I am very happy to live in a country where there is a Section 33. I am 73 years old and after having witnessed the many instances of the SCoUS overriding the will of the Congress, have thought from the very beginning that the Notwithstanding clause was a piece of political genius that, as Johanna says, preserves the ultimate final say to the people via the election process.

9th May 2024 at 7:45 am
Gord Edwards

Does Section 33 allow governments to put legislation into force ‘Not withstanding the Constitution’ or ‘Not withstanding a senior lawyer’s interpretation of the Constitution’? For any debate to be productive I think you must start with that question.

I say ‘senior lawyer’ because that is what judges are. They are educated in the law, experienced in its application and – hopefully – have good judgment based on that experience. But judges are only people with the same failings we all are prone to. The recent BC Supreme Court decision rejecting limits on drug use in parks etc, and the Ontario Law Society’s ongoing requirement to have all members make DEI-faith statements to maintain their practice demonstrates that poor decisions can be made and that lawyers can become activist. The shift in position on assisted suicide cited in this essay demonstrates that a court’s interpretation can change based on the members of that court changing.

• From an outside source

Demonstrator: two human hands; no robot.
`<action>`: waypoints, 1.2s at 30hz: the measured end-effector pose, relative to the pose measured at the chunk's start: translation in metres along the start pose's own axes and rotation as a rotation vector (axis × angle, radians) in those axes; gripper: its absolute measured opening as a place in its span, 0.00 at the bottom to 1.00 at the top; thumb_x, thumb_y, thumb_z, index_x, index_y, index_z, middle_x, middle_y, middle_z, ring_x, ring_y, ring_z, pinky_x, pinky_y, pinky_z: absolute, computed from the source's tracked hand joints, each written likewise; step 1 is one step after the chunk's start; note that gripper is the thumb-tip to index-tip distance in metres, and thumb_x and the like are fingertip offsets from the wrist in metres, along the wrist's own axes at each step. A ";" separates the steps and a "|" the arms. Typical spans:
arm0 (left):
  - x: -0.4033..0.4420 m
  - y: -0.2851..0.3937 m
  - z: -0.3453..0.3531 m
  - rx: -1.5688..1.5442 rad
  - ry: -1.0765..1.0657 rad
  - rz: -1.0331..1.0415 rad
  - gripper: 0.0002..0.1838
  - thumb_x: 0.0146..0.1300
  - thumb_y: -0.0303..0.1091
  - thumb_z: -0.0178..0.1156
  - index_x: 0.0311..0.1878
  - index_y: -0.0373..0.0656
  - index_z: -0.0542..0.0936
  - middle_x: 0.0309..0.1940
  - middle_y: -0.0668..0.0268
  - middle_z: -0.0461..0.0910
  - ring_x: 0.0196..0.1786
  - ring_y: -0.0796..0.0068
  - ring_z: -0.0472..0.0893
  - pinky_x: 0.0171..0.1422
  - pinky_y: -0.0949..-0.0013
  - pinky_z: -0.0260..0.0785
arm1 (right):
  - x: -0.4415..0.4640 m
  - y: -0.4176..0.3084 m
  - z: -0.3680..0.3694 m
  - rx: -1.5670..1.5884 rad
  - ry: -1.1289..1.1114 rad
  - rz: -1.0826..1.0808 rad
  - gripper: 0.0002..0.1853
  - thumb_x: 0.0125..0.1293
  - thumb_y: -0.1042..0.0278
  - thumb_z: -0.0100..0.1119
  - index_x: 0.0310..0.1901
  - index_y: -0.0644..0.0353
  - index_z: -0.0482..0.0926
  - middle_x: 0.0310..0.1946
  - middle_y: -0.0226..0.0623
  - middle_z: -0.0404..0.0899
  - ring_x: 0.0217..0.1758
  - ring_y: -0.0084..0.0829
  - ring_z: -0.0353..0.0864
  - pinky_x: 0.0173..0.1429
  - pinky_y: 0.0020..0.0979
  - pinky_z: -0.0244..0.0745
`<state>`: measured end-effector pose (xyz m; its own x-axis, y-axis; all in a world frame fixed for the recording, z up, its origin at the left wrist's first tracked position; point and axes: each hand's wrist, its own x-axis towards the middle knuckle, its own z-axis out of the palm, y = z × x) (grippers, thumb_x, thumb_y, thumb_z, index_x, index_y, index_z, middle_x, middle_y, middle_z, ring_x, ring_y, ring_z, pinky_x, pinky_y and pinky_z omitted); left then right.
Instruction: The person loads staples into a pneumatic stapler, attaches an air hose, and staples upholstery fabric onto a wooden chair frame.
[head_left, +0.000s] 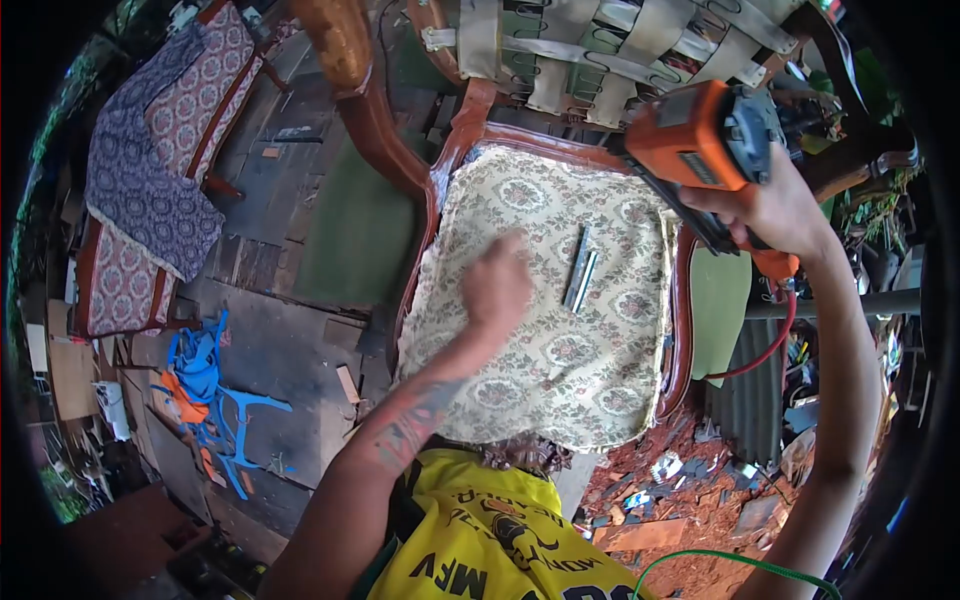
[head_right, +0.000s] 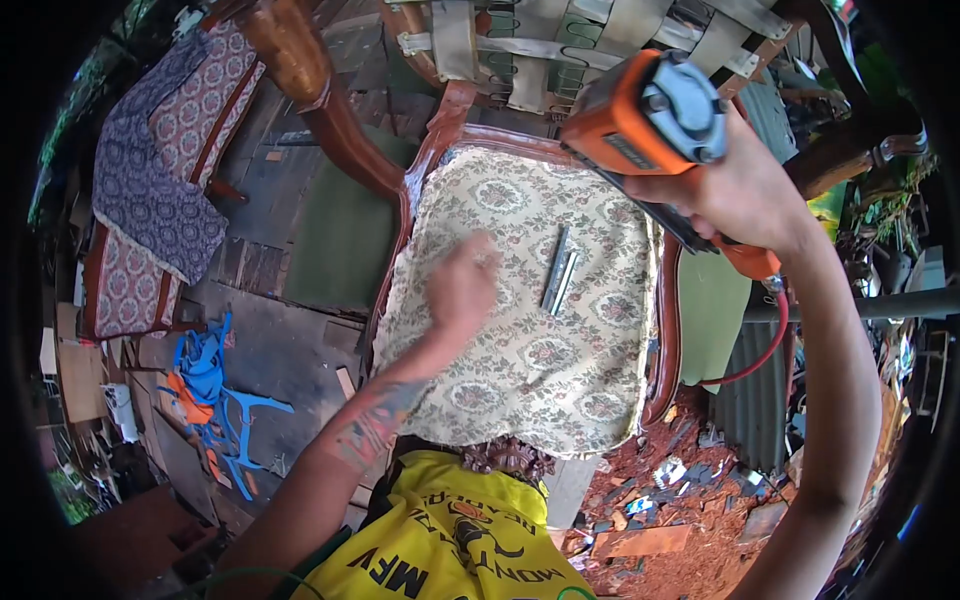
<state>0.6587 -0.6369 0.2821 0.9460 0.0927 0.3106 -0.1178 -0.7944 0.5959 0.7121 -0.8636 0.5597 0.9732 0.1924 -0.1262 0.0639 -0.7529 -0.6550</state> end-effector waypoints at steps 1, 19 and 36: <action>0.033 -0.035 -0.014 0.187 0.210 0.079 0.20 0.63 0.31 0.70 0.58 0.44 0.79 0.47 0.59 0.85 0.42 0.60 0.84 0.40 0.57 0.78 | 0.014 -0.002 0.013 0.025 0.004 0.011 0.19 0.58 0.64 0.76 0.48 0.62 0.83 0.20 0.27 0.78 0.16 0.19 0.73 0.23 0.26 0.70; 0.141 -0.086 -0.012 0.533 0.074 0.412 0.12 0.61 0.31 0.66 0.47 0.42 0.86 0.40 0.66 0.80 0.42 0.64 0.78 0.52 0.58 0.64 | 0.145 0.083 0.153 0.082 -0.346 0.107 0.23 0.56 0.64 0.79 0.52 0.61 0.84 0.44 0.39 0.89 0.48 0.29 0.88 0.62 0.33 0.80; 0.111 -0.076 -0.007 0.441 -0.054 0.204 0.09 0.61 0.27 0.65 0.44 0.36 0.86 0.31 0.63 0.78 0.35 0.63 0.80 0.40 0.61 0.71 | 0.150 0.098 0.158 0.046 -0.367 0.054 0.22 0.55 0.66 0.78 0.49 0.65 0.84 0.41 0.37 0.89 0.43 0.23 0.87 0.55 0.30 0.81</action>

No system is immune from abuse. The Federalist Papers are a sales pitch for the proposed US Constitution. The authors detail the structure, responsibilities, and authorities of the various components of the proposed US government. A lot of ink is spilt describing the checks and balances of the system to avoid abuse. But the voter is often defined as the final arbitrator, as there is no way to craft the ‘perfect’ system of controls on government authority.

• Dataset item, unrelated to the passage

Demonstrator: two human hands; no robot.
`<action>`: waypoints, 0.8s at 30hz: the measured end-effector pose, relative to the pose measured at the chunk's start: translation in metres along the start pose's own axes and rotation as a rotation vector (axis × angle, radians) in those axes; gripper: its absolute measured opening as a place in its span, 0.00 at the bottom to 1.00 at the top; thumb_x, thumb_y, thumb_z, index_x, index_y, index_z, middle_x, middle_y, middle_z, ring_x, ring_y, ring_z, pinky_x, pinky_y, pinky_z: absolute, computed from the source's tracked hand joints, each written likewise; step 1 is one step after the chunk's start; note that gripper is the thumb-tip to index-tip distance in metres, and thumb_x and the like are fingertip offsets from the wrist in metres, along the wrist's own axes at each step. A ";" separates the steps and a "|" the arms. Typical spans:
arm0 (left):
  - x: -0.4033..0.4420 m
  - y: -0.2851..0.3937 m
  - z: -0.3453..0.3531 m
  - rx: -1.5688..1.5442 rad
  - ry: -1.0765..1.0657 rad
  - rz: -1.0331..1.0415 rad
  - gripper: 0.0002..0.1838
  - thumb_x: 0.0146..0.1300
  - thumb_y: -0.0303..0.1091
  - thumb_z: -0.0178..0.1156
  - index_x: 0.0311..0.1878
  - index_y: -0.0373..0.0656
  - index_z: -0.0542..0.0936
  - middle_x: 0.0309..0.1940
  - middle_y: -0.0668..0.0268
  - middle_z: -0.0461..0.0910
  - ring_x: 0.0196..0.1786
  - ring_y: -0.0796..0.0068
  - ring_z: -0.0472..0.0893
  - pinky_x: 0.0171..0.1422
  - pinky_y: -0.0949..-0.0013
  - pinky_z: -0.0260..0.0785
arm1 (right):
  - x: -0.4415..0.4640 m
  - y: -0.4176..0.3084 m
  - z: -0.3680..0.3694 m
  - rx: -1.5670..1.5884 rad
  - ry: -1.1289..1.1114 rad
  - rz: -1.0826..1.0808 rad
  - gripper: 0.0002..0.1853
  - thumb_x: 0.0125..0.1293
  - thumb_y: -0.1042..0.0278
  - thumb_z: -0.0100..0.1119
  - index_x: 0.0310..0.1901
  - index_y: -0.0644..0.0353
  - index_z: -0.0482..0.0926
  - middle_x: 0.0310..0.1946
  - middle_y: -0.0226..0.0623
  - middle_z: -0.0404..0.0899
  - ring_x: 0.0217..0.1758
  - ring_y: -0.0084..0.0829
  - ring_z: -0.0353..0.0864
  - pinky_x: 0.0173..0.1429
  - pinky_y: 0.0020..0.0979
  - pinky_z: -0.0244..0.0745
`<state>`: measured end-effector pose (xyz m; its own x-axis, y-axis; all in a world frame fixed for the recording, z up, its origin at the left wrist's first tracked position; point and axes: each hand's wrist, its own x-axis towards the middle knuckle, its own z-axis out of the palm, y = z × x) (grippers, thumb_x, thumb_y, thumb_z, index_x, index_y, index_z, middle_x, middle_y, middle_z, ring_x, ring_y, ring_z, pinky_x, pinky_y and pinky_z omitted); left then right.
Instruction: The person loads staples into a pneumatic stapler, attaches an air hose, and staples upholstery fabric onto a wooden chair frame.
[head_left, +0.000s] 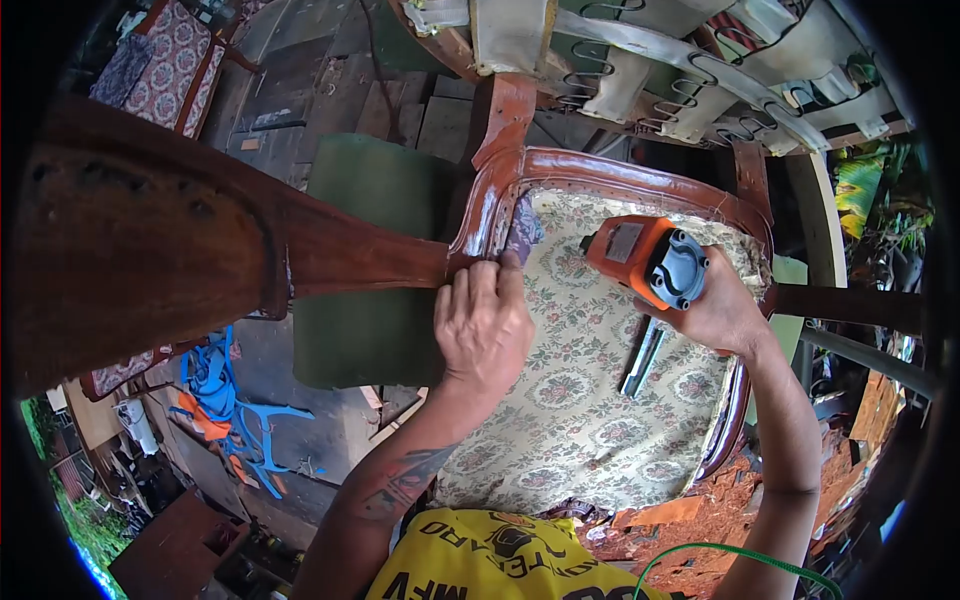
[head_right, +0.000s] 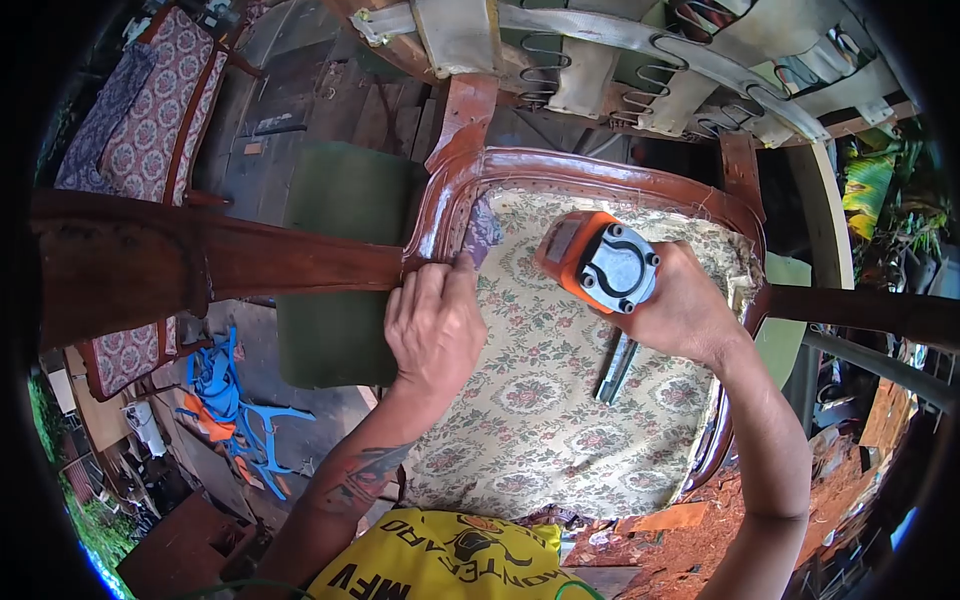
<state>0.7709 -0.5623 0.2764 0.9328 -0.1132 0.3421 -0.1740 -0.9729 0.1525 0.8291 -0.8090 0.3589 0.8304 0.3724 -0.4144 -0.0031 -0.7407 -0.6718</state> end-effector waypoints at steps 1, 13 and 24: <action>0.003 0.004 0.007 -0.024 0.117 0.023 0.03 0.62 0.26 0.65 0.34 0.39 0.86 0.26 0.66 0.77 0.29 0.65 0.79 0.36 0.61 0.68 | 0.001 -0.001 -0.001 -0.001 0.007 0.019 0.22 0.55 0.66 0.78 0.49 0.65 0.84 0.41 0.37 0.89 0.43 0.24 0.87 0.55 0.31 0.81; 0.024 -0.002 0.011 -0.017 0.088 0.043 0.19 0.55 0.35 0.71 0.50 0.44 0.79 0.48 0.61 0.76 0.51 0.60 0.76 0.53 0.56 0.65 | 0.015 -0.001 -0.009 0.021 -0.025 0.116 0.28 0.55 0.66 0.80 0.56 0.63 0.80 0.47 0.36 0.87 0.50 0.25 0.85 0.62 0.32 0.79; 0.085 -0.019 -0.010 -0.150 -0.308 -0.151 0.16 0.61 0.37 0.72 0.41 0.32 0.83 0.61 0.33 0.76 0.50 0.34 0.84 0.53 0.46 0.80 | 0.040 -0.024 -0.013 0.248 0.055 0.056 0.21 0.54 0.62 0.72 0.47 0.66 0.86 0.29 0.39 0.86 0.31 0.28 0.83 0.44 0.35 0.80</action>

Ultimately I’m more comfortable with elected politicians having the final say on Constitutional matters than unaccountable judges. If the government of the day has truly gone overboard, vote them out next time around. The other approach is to wait a generation and hope that the next slate of judges will interpret the same question differently.

While I agree with the core principle, as usual I’d prefer Poilievre to tone down his rhetoric a bit. I think he’d be better served demonstrating a degree of humility and stressing that using Section 33 would be a major decision not made lightly. He seems to be needlessly giving his opponents material for their attacks.

9th May 2024 at 11:07 am
Ian MacRae

British Common Law, upon which our legal system is based, uses a principle of continuity. Judges should base new decisions on previous decisions.

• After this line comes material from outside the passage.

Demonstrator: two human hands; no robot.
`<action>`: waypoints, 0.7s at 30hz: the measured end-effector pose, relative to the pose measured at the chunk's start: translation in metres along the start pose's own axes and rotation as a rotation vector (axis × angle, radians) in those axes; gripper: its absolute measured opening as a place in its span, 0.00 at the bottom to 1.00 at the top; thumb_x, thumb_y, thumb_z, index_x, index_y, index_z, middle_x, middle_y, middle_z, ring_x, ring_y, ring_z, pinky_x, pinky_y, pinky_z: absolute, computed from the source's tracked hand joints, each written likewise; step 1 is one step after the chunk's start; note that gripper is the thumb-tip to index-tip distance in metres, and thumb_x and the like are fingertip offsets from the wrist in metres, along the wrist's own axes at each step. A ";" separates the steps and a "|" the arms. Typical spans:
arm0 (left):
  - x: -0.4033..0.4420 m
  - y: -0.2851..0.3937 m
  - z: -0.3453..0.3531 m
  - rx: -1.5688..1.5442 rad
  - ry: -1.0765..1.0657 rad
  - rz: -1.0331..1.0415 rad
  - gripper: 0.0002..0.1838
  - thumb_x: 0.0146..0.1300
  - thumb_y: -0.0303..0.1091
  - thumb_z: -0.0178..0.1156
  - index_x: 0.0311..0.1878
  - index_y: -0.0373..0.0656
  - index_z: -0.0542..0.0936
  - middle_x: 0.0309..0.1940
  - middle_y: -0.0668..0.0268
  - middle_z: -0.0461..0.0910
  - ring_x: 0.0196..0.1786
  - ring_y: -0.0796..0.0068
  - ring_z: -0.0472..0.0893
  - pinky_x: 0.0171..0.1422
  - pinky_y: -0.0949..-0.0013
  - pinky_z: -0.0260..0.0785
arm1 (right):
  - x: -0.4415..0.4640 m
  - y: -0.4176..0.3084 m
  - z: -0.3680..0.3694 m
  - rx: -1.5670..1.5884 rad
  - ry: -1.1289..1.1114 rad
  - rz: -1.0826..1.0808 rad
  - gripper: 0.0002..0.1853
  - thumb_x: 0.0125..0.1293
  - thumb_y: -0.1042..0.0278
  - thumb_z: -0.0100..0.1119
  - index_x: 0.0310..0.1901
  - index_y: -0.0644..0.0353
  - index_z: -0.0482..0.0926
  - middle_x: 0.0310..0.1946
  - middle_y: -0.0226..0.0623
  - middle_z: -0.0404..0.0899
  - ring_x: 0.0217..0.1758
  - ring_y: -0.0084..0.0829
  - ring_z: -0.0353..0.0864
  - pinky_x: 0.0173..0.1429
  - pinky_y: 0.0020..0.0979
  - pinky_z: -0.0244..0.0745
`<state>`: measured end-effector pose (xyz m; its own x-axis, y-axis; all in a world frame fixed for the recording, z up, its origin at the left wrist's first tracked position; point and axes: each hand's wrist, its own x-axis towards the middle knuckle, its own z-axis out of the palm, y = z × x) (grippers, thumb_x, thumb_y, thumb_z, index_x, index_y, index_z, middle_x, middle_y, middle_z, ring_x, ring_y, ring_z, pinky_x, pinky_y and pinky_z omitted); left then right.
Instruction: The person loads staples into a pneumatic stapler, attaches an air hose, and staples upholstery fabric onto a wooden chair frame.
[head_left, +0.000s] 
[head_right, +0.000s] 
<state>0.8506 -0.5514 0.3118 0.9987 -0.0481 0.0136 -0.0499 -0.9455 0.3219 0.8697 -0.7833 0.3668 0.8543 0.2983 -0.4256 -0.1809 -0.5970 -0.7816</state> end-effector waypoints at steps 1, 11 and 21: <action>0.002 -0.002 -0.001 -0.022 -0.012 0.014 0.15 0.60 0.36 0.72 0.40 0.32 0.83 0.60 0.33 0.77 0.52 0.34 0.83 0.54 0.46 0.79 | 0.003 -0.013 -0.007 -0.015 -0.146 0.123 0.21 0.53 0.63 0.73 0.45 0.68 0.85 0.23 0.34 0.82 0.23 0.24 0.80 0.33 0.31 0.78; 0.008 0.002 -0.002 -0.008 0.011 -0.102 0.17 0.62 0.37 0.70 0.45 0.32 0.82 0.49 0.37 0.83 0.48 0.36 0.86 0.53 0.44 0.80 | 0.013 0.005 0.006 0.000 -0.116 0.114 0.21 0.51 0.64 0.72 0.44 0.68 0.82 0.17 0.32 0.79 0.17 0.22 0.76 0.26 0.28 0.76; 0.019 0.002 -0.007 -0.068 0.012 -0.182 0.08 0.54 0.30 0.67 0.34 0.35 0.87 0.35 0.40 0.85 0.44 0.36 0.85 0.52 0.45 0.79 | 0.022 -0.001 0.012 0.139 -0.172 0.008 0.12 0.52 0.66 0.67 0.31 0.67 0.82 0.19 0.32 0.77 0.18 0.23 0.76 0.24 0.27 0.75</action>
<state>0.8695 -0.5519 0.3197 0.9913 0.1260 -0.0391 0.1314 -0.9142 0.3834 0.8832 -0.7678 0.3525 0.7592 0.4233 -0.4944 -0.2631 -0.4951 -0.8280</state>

Our current Supremes have taken law making upon themselves without consulting Canadians. They have overriden Parliament’s decisions and those of their predecessors.

I would suggest to our next PM that he have all SC decisions of the padt 10 years be reviewed for alignment with Parliament’s wishes. Those that fail the test would be explicitly reversed via the Notwithstanding clause.

Legislatures make laws, courts interpret them. Unelected judges should never make new law.

9th May 2024 at 12:30 pm
Gord Edwards

I don’t think it would be appropriate for a PM to have SCC decisions reviewed in this manner. The Judiciary is still a distinct branch of government and not subservient to Parliament. Such a review would set the wrong tone and not really accomplish anything.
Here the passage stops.